Trade information needs to be maintained with the trading parties for anywhere around 5 years since maturity/expiry/termination/cancellation. Derivative trades, particularly Credit and Interest Rate have a long life time in years and this requirement adds the need to maintain huge volumes of dead trades easily accessible in addition to those that are live.
While Dodd Frank requires firms to report using Unique Swap Identifier (USI), EMIR requires firms to report using UTI (Unique Trade Identifier) and brought in the need for both parties to identify UTI generating party and exchange UTIs. While UTI is readily available in case of trades executed on trade execution venues or centrally cleared, others need exchange of UTIs primarily using Confirmation process. In the cases where the other party is the UTI generator, timely and accurate availability of UTI from the other side is critical.
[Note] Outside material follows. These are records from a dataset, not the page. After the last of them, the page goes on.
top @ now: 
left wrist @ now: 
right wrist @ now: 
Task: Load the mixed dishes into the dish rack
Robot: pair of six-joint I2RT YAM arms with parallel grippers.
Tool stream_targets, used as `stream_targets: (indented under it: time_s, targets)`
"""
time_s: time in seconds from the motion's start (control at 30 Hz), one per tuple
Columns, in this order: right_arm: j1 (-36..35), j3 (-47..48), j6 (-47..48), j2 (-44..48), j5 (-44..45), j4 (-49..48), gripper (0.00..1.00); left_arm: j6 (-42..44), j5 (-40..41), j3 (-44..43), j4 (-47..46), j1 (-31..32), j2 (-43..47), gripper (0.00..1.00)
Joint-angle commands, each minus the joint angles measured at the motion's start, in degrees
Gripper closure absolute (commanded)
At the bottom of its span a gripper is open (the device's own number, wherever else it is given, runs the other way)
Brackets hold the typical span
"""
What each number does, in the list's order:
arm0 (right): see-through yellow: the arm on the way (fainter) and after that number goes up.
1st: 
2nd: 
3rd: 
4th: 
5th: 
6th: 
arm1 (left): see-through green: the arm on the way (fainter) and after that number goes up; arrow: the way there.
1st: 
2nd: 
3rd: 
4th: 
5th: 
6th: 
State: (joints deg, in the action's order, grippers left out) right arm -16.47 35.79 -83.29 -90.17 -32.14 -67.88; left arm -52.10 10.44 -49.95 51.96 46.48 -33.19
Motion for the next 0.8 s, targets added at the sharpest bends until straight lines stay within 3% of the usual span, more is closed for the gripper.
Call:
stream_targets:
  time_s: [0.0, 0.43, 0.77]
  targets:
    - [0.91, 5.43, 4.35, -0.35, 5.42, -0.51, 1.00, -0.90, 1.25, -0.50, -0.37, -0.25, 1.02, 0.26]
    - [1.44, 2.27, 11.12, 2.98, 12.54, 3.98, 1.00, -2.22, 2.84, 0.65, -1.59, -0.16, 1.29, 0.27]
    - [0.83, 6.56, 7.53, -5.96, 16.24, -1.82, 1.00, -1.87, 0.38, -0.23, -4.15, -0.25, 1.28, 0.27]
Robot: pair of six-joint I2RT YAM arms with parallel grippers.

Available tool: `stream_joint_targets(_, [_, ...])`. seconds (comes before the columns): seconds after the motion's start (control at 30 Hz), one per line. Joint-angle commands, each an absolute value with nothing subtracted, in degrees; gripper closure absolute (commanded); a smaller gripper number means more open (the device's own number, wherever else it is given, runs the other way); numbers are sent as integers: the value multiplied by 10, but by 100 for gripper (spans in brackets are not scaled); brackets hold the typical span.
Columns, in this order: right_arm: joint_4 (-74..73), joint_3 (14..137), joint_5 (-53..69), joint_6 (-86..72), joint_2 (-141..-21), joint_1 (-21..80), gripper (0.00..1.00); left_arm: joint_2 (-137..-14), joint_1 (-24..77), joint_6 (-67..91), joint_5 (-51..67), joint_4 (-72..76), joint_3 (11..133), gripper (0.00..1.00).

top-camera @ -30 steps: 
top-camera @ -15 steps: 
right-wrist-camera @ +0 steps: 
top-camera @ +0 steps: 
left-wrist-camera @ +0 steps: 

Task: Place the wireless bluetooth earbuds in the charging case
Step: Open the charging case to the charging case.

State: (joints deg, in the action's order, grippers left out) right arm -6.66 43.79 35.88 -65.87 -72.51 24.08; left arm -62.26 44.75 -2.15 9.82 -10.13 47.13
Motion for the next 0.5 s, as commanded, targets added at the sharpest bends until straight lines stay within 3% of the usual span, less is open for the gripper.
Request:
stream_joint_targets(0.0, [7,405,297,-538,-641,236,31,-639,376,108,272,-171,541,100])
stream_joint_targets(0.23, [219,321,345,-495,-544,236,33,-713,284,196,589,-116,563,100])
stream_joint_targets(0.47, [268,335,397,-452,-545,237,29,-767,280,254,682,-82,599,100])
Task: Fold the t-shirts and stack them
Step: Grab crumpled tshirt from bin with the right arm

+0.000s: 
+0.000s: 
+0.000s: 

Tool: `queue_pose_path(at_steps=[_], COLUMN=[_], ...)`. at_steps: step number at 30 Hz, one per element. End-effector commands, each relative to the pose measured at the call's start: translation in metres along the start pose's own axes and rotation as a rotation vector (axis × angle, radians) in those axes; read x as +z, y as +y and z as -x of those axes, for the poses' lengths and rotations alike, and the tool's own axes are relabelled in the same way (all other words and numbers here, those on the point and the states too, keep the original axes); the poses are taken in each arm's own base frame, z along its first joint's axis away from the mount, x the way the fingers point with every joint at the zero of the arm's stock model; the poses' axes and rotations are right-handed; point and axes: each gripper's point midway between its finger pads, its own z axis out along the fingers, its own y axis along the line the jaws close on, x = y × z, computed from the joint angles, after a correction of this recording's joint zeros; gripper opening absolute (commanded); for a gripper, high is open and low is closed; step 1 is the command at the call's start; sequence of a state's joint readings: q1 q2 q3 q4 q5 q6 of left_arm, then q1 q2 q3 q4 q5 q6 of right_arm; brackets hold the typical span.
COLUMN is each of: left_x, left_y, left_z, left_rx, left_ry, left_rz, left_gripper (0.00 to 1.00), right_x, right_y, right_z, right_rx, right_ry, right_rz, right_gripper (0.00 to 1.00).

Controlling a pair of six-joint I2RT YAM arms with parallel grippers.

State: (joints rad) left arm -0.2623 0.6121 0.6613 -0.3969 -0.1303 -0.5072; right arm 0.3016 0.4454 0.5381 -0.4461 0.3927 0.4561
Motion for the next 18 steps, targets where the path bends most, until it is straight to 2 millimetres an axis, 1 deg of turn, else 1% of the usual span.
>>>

Each of the regulaitons of their own variation of how the trades, collateral and valuation are reconciled/matched between the reporting parties or even between the Trade Repositories.
Firms need to maintain efficient processes in place to resolve the breaks/disputes. Multiple reasons can lead to these breaks like incorrect interpretation or implementation of one of the rules by either party, use of varying VaR methods, sending down incorrect data to the reconciliation systems, etc
Availability of proper analytical tools to retrieve and analyze trades in quesiton is also vital.
There will be upgrades to the reporting templates (CSV, FpML, etc) in between and firms need to allocate resources for handling the upgrades.
Be it a query from the regulator on the reported data or from a client in cases of Recon Breaks or Delegated Reporting, firms need a way to mine the reported trade data and trades themselves to identify if its a true issue.
With new regulations coming up and changes ongoing for existing regulations, allocating the right resources across is also a challenge.
Overall, investment firms, broker/dealers, custodians offering reporting service, etc need to create and maintain efficient infrastructure, systems and processes in place to report timely and accurate data to stay in compliance.